Directions: Would you repeat the whole listing exactly?

Material supplied:
*** Block opens ***

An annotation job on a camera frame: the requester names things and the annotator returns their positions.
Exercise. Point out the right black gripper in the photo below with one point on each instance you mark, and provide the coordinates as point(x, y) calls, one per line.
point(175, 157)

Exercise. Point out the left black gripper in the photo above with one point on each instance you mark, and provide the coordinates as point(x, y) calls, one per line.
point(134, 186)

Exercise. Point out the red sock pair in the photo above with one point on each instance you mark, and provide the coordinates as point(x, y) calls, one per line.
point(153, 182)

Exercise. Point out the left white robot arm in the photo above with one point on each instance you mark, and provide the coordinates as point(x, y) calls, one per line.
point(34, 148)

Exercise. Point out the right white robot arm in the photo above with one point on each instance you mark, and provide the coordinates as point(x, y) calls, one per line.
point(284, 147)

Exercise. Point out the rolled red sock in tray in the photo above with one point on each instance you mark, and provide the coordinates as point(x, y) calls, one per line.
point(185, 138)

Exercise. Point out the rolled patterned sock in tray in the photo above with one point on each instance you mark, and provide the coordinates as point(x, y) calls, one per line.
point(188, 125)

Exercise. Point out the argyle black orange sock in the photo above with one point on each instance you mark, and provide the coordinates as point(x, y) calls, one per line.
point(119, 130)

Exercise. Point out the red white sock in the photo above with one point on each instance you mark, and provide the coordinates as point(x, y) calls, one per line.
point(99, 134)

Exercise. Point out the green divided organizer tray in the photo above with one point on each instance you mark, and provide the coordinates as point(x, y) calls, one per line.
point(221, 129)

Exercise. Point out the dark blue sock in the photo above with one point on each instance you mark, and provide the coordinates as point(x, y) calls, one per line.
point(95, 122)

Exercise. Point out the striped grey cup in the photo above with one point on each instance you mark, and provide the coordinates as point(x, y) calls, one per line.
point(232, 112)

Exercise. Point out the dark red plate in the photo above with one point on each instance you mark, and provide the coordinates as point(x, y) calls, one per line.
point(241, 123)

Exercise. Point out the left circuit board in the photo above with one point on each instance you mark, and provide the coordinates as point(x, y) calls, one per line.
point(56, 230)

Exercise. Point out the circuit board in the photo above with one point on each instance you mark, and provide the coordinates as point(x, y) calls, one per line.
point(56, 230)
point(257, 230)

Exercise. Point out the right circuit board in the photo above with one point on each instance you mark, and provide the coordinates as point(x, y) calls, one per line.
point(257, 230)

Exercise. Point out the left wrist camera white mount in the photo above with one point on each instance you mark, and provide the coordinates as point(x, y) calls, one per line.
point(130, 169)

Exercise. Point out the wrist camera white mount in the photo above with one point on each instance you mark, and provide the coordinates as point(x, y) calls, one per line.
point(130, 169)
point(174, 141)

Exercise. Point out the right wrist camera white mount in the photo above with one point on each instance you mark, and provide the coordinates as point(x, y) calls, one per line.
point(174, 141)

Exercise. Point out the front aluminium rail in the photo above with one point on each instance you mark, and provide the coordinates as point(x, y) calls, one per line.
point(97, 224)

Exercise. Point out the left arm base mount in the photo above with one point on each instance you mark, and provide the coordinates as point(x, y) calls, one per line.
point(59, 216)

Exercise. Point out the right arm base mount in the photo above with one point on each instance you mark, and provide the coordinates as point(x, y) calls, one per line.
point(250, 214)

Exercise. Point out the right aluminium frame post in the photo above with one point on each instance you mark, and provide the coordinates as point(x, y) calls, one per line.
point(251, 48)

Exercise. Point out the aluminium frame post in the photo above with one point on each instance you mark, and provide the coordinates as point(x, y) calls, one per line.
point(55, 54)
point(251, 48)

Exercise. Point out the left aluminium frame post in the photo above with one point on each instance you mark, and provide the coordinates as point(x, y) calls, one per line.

*** Block closes ***

Exercise answer:
An annotation job on a camera frame: the requester names things and the annotator returns their positions.
Exercise. Point out the right black gripper in the photo below with one point on each instance you mark, and provide the coordinates as point(x, y) calls, one per line.
point(175, 157)

Exercise. Point out the left black gripper in the photo above with one point on each instance you mark, and provide the coordinates as point(x, y) calls, one per line.
point(134, 186)

Exercise. Point out the red sock pair in the photo above with one point on each instance you mark, and provide the coordinates as point(x, y) calls, one per line.
point(153, 182)

Exercise. Point out the left white robot arm in the photo above with one point on each instance you mark, and provide the coordinates as point(x, y) calls, one per line.
point(34, 148)

Exercise. Point out the right white robot arm in the photo above with one point on each instance you mark, and provide the coordinates as point(x, y) calls, one per line.
point(284, 147)

Exercise. Point out the rolled red sock in tray in the photo above with one point on each instance you mark, and provide the coordinates as point(x, y) calls, one per line.
point(185, 138)

Exercise. Point out the rolled patterned sock in tray in the photo above with one point on each instance you mark, and provide the coordinates as point(x, y) calls, one per line.
point(188, 125)

Exercise. Point out the argyle black orange sock in the photo above with one point on each instance you mark, and provide the coordinates as point(x, y) calls, one per line.
point(119, 130)

Exercise. Point out the red white sock in the photo above with one point on each instance you mark, and provide the coordinates as point(x, y) calls, one per line.
point(99, 134)

Exercise. Point out the green divided organizer tray in the photo above with one point on each instance you mark, and provide the coordinates as point(x, y) calls, one per line.
point(221, 129)

Exercise. Point out the dark blue sock in the photo above with one point on each instance you mark, and provide the coordinates as point(x, y) calls, one per line.
point(95, 122)

Exercise. Point out the striped grey cup in the photo above with one point on each instance you mark, and provide the coordinates as point(x, y) calls, one per line.
point(232, 112)

Exercise. Point out the dark red plate in the photo above with one point on each instance you mark, and provide the coordinates as point(x, y) calls, one per line.
point(241, 123)

Exercise. Point out the left circuit board in the photo above with one point on each instance you mark, and provide the coordinates as point(x, y) calls, one per line.
point(56, 230)

Exercise. Point out the circuit board in the photo above with one point on each instance you mark, and provide the coordinates as point(x, y) calls, one per line.
point(56, 230)
point(257, 230)

Exercise. Point out the right circuit board in the photo above with one point on each instance you mark, and provide the coordinates as point(x, y) calls, one per line.
point(257, 230)

Exercise. Point out the left wrist camera white mount in the photo above with one point on each instance you mark, and provide the coordinates as point(x, y) calls, one per line.
point(130, 169)

Exercise. Point out the wrist camera white mount in the photo above with one point on each instance you mark, and provide the coordinates as point(x, y) calls, one per line.
point(130, 169)
point(174, 141)

Exercise. Point out the right wrist camera white mount in the photo above with one point on each instance you mark, and provide the coordinates as point(x, y) calls, one per line.
point(174, 141)

Exercise. Point out the front aluminium rail in the photo above with one point on each instance you mark, and provide the coordinates as point(x, y) calls, one per line.
point(97, 224)

Exercise. Point out the left arm base mount in the photo above with one point on each instance you mark, and provide the coordinates as point(x, y) calls, one per line.
point(59, 216)

Exercise. Point out the right arm base mount in the photo above with one point on each instance you mark, and provide the coordinates as point(x, y) calls, one per line.
point(250, 214)

Exercise. Point out the right aluminium frame post in the photo above with one point on each instance you mark, and provide the coordinates as point(x, y) calls, one per line.
point(251, 48)

Exercise. Point out the aluminium frame post in the photo above with one point on each instance you mark, and provide the coordinates as point(x, y) calls, one per line.
point(55, 54)
point(251, 48)

Exercise. Point out the left aluminium frame post in the photo above with one point on each instance you mark, and provide the coordinates as point(x, y) calls, one per line.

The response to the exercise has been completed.